Alpha-AP-2 directs myosin VI-dependent endocytosis of cystic fibrosis transmembrane conductance regulator chloride channels in the intestine.

The actin motor myosin VI regulates endocytosis of cystic fibrosis transmembrane conductance regulator (CFTR) in the intestine, but the endocytic adaptor linking CFTR to myosin VI is unknown. Dab2 (Disabled 2) is the binding partner for myosin VI, clathrin, and alpha-AP-2 and directs endocytosis of low density lipoprotein receptor family members by recognizing a phosphotyrosine-binding domain. However, CFTR does not possess a phosphotyrosine-binding domain.
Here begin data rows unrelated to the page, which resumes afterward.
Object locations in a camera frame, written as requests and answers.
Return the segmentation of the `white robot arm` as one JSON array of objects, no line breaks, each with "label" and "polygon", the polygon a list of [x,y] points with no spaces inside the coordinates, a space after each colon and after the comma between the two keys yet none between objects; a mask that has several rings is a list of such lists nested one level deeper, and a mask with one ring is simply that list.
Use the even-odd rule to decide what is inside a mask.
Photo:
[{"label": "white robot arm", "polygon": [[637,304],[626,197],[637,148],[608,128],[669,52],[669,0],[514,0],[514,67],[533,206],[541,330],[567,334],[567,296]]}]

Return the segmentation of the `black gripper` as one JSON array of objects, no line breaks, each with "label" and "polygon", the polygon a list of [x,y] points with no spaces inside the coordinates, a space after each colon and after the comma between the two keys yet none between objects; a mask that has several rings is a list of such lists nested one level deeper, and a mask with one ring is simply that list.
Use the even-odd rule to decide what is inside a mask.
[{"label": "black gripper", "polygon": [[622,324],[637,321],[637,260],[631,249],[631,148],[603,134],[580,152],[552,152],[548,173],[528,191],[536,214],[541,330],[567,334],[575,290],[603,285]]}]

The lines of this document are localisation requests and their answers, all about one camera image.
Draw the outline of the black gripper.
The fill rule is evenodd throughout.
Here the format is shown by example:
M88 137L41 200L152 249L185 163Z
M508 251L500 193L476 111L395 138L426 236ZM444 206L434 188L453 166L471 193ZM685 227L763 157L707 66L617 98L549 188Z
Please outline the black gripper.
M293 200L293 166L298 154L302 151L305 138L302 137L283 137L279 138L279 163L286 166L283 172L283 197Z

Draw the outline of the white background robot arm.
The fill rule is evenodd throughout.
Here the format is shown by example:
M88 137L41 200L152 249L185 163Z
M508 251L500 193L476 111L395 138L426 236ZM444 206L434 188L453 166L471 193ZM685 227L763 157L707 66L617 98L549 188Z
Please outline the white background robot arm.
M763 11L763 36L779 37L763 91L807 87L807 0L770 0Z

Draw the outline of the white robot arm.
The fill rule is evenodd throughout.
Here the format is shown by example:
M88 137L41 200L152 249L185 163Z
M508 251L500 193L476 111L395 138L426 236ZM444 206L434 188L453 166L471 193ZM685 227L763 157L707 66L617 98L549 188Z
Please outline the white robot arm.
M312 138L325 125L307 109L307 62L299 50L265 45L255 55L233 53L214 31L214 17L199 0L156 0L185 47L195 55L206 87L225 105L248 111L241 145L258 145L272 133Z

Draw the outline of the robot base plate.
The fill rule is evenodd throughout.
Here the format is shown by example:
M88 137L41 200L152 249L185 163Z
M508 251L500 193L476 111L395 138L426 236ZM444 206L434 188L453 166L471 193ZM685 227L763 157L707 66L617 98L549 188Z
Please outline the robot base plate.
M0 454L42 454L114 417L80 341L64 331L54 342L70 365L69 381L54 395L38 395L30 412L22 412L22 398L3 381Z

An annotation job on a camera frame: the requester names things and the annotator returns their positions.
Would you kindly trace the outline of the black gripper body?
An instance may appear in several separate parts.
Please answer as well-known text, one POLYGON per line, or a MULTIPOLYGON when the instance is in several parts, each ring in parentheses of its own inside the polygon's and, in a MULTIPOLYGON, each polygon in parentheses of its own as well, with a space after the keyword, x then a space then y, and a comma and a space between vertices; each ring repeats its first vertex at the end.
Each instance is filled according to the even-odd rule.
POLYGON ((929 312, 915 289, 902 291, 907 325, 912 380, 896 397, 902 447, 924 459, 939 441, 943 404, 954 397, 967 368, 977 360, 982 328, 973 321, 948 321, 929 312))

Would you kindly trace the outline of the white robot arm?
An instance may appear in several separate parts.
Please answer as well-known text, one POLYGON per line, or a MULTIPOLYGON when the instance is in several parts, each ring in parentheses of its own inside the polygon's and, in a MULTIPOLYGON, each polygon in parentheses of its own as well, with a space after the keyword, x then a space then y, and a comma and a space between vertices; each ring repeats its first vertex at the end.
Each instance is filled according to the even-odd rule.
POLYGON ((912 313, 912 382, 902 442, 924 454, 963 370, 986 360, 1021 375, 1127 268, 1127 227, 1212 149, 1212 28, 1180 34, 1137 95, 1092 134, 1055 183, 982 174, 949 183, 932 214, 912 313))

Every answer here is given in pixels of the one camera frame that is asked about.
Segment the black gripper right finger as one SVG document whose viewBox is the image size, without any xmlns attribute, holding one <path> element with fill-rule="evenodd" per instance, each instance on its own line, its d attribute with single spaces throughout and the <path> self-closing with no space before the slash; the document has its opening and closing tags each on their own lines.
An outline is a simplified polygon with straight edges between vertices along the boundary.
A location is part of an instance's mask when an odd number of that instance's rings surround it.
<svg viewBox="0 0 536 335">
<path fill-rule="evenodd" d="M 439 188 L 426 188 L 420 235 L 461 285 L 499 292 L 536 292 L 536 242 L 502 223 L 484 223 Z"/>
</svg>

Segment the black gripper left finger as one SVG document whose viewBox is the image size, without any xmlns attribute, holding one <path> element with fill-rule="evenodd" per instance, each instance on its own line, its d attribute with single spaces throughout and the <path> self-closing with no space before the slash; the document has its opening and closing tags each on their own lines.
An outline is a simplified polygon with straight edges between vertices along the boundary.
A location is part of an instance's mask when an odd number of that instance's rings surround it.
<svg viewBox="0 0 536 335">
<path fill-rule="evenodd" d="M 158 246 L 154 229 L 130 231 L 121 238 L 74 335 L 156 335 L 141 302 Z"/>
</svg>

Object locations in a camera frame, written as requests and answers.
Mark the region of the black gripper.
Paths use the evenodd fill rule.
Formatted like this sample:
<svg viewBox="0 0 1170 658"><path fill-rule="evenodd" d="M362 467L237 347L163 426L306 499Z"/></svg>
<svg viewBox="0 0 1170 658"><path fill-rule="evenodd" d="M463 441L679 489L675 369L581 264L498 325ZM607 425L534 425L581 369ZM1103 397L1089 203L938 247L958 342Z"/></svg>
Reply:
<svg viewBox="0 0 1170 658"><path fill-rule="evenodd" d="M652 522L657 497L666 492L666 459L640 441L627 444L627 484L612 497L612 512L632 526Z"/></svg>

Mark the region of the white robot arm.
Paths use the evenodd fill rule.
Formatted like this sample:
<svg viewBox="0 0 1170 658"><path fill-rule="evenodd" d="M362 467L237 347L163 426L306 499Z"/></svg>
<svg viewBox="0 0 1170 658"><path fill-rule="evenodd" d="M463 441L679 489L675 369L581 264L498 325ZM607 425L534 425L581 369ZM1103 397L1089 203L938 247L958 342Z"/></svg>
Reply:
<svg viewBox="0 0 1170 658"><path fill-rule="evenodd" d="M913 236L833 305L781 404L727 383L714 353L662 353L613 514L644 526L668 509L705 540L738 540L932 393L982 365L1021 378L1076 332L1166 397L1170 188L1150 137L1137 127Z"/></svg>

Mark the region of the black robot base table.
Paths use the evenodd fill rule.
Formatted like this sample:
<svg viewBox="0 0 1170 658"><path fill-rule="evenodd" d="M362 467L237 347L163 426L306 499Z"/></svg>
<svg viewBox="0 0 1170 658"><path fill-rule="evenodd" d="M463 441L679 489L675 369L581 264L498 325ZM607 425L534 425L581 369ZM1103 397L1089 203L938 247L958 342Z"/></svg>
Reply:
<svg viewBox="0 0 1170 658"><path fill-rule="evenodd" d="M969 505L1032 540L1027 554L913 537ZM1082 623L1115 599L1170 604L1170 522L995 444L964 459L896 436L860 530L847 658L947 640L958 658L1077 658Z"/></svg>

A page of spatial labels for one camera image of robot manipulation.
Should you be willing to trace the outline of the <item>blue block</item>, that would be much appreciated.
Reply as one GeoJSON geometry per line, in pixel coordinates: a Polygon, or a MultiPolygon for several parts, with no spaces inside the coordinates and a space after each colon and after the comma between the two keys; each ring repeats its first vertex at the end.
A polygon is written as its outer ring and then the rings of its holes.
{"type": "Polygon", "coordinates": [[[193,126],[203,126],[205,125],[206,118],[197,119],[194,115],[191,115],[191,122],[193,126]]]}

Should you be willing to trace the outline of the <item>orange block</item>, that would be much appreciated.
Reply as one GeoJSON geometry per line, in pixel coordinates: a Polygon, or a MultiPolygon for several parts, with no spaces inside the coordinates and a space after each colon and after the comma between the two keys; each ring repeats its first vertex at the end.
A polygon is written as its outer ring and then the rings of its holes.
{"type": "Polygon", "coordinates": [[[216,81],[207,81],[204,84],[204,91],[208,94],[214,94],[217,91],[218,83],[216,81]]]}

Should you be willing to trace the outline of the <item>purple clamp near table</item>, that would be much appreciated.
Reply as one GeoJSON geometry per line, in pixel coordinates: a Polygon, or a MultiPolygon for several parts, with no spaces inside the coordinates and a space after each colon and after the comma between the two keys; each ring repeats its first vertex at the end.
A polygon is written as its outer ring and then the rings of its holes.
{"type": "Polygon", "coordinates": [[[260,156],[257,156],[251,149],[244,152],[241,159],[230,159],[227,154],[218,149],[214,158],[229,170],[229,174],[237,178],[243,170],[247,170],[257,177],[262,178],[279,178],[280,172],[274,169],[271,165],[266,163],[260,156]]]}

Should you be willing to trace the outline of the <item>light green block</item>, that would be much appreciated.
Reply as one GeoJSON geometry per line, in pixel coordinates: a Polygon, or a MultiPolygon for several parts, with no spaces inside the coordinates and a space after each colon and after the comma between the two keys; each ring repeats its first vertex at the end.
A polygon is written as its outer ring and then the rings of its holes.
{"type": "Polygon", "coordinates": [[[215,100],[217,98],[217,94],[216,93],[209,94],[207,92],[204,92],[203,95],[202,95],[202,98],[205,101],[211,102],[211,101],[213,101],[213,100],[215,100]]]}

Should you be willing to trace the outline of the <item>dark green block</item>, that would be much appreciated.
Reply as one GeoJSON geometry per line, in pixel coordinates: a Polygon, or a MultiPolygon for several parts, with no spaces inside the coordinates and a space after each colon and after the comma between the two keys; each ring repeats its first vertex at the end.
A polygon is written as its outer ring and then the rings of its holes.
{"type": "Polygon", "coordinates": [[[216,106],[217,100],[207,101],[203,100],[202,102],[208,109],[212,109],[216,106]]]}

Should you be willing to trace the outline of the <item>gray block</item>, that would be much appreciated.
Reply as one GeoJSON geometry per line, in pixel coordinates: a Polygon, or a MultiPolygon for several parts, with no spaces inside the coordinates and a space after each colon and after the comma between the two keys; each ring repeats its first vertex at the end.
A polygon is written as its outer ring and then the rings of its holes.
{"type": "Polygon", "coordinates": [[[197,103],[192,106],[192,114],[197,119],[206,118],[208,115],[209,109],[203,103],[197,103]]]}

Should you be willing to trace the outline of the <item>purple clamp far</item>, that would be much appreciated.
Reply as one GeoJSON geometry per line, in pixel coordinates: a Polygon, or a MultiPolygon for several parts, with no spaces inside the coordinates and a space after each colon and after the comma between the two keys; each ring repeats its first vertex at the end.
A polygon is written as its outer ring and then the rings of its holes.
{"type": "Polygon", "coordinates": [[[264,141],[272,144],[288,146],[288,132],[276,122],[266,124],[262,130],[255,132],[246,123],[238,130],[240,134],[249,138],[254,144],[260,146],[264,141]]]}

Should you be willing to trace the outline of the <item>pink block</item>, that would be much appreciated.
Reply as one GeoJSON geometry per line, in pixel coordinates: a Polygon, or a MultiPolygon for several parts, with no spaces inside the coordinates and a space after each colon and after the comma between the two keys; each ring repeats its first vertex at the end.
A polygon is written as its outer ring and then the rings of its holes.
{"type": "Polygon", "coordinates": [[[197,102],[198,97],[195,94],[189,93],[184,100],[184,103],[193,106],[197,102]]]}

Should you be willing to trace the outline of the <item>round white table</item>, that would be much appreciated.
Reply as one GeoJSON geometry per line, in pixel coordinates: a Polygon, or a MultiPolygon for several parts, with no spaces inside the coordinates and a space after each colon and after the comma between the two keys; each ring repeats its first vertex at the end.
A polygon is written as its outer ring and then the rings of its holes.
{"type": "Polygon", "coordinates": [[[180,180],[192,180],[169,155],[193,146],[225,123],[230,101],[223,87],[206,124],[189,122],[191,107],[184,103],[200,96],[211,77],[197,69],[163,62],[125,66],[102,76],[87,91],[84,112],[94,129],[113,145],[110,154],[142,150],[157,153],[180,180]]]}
We examined whether alpha-AP-2 and/or Dab2 were binding partners for CFTR and the role of myosin VI in localizing endocytic adaptors in the intestine. CFTR co-localized with alpha-AP-2, Dab2, and myosin VI and was identified in a complex with all three endocytic proteins in the intestine. Apical CFTR was increased in the intestines of Dab-2 KO mice, suggesting its involvement in regulating surface CFTR. Glutathione S-transferase pulldown assays revealed binding of CFTR to alpha-AP-2 (but not Dab2) in the intestine, whereas Dab-2 interacted with alpha-AP-2. siRNA silencing of alpha-AP-2 in cells significantly reduced CFTR endocytosis, further supporting alpha-AP-2 as the direct binding partner for CFTR. alpha-AP-2 and Dab2 localized to the terminal web regions of enterocytes, but Dab2 accumulated in this location in Snell's Waltzer myosin VI((sv/sv)) intestine. Ultrastructural examination revealed that the accumulation of Dab2 correlated with prominent involution and the loss of normal positioning of the intermicrovillar membranes that resulted in expansion of the terminal web region in myosin VI((sv/sv)) enterocytes. The findings support alpha-AP-2 in directing myosin VI-dependent endocytosis of CFTR and a requirement for myosin VI in membrane invagination and coated pit formation in enterocytes.